While the story has been reported here and there, it has not been given the big media push nor resulted in the public outrage I had expected and, admittedly, had hoped for. It’s the shamefully familiar story of politics superceding patriotism. Both houses of Congress voted to bar those tax cheating corporations from bidding on very lucrative homeland security and defense contracts. But the Republican leadership stripped the measure from the homeland security bill in a closed conference. So the offshore tax dodgers can get those contracts worth billions and continue to legally avoid their income .

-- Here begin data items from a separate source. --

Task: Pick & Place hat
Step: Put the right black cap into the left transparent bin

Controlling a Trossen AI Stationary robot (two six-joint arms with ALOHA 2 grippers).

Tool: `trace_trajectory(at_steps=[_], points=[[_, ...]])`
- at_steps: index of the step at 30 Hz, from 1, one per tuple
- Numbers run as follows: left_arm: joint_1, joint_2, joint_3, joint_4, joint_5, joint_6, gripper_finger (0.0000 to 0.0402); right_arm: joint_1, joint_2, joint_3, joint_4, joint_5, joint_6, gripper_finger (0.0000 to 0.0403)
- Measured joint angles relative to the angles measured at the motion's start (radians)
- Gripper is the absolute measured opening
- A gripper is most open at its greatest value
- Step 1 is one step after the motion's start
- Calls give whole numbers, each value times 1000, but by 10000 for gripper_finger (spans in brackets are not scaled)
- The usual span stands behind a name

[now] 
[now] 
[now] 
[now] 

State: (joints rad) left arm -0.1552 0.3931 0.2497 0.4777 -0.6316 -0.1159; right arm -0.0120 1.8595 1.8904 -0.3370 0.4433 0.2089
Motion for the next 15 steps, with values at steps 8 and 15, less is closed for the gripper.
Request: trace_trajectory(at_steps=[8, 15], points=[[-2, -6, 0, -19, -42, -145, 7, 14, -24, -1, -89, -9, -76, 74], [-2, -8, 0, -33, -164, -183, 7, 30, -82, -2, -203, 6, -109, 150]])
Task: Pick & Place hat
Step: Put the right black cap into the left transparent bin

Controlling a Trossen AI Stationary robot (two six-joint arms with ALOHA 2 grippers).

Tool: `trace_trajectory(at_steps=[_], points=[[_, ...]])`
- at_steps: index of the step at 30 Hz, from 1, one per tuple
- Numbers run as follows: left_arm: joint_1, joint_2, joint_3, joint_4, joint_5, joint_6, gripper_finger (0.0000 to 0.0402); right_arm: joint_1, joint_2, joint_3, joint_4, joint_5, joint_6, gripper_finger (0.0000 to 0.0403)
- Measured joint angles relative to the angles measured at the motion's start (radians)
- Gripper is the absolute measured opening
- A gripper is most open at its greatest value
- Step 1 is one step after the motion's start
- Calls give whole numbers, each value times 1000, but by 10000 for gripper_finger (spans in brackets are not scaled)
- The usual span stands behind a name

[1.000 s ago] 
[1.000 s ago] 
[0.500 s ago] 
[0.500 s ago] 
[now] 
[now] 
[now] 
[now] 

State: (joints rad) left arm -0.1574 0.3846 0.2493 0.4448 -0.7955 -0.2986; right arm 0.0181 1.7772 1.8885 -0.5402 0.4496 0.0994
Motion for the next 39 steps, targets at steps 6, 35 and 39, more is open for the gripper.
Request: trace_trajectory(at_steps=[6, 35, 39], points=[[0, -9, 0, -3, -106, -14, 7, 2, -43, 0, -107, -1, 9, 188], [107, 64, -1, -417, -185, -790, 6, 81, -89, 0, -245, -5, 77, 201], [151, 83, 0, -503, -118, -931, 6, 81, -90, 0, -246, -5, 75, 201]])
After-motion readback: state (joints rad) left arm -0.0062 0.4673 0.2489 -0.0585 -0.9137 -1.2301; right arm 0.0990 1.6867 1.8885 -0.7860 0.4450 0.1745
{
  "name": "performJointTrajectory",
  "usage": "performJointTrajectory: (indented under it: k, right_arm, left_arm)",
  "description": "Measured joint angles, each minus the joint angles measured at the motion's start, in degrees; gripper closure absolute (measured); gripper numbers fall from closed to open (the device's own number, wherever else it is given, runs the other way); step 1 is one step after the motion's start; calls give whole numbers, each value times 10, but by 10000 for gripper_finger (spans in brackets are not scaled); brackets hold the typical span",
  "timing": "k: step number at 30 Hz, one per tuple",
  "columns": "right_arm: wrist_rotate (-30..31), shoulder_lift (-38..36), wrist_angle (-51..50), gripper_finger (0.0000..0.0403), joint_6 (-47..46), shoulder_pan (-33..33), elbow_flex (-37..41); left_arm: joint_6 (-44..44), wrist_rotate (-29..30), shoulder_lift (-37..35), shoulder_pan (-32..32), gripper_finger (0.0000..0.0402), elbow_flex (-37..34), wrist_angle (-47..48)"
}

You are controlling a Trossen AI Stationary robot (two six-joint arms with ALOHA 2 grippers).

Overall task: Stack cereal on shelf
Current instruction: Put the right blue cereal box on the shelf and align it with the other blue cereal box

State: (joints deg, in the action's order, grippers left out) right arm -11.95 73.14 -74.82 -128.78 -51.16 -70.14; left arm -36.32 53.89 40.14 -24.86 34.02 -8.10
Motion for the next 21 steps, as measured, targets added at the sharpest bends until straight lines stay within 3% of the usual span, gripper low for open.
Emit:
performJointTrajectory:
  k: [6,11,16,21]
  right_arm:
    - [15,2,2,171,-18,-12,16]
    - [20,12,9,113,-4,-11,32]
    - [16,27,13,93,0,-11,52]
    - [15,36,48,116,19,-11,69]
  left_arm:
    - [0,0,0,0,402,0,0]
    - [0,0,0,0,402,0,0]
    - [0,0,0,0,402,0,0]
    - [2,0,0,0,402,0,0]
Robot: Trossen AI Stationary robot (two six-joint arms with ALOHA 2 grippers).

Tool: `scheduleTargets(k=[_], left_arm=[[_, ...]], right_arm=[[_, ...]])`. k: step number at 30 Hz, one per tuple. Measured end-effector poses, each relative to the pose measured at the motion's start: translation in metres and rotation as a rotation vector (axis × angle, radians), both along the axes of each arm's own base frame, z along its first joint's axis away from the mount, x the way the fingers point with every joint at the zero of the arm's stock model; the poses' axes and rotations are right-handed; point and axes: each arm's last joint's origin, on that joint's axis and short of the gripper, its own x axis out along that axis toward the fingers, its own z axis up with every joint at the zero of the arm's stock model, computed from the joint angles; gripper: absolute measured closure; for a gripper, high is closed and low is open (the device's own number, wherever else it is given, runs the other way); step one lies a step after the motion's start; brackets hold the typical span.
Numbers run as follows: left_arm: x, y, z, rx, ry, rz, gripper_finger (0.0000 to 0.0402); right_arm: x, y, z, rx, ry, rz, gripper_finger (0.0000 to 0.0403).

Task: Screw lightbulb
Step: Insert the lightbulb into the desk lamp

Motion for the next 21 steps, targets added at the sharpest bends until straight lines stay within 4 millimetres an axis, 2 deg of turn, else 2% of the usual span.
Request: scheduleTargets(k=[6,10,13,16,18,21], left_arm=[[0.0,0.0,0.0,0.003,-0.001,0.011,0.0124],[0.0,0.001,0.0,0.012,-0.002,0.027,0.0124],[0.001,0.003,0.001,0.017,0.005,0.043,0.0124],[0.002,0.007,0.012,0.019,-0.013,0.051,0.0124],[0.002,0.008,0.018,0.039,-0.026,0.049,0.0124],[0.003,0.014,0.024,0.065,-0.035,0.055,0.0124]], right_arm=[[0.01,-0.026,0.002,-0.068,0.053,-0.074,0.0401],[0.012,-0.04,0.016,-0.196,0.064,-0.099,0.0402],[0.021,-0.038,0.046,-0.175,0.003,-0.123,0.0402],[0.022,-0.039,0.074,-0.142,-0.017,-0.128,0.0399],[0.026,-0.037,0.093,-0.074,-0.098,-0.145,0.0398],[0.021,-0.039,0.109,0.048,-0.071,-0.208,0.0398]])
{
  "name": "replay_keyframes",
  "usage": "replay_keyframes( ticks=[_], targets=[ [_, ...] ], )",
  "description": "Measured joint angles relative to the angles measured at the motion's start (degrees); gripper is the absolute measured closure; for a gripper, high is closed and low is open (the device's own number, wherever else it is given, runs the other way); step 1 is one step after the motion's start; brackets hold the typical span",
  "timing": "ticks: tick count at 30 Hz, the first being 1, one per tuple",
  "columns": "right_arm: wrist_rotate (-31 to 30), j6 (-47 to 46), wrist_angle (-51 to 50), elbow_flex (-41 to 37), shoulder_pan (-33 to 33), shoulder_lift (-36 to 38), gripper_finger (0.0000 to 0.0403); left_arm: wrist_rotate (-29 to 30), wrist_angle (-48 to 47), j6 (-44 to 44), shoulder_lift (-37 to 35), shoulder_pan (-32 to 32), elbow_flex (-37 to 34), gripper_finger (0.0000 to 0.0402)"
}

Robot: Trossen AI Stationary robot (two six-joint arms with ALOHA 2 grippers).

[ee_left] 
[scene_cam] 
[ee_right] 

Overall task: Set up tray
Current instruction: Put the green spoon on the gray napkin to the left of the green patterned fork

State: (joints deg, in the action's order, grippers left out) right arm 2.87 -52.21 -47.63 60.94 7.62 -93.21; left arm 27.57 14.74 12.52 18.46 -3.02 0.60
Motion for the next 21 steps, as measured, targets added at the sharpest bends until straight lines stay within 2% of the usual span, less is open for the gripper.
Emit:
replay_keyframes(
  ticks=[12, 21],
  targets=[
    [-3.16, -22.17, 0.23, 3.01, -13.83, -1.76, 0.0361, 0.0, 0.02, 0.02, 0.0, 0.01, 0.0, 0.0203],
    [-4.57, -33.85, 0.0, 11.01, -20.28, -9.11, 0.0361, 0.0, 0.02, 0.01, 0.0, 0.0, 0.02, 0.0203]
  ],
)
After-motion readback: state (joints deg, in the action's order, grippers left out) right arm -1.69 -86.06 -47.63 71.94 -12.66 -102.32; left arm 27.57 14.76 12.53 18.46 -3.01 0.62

Meanwhile, Republican House leaders, Speaker Dennis Hastert and Majority Leader Tom Delay, are blocking a vote on the Corporate Patriot Enforcement Act which would crack down on the offshore tax cheaters. Congress watchers say the bill would pass overwhelmingly if Hastert and Delay allowed it to come to the floor. The Nation commentary magazine observed recently that “Even the war wasn’t enough to goad the Bush administration into taking on its tax-dodging allies, nor has the call to sacrifice had any dampening effect on payoffs to party contributors.”

Anyway, I’m glad I put that American flag stamp on my income tax the other day.

This is Bill Seamans.

Award-winning journalist Bill Seamans is a former correspondent and bureau chief for ABC News in the Middle East.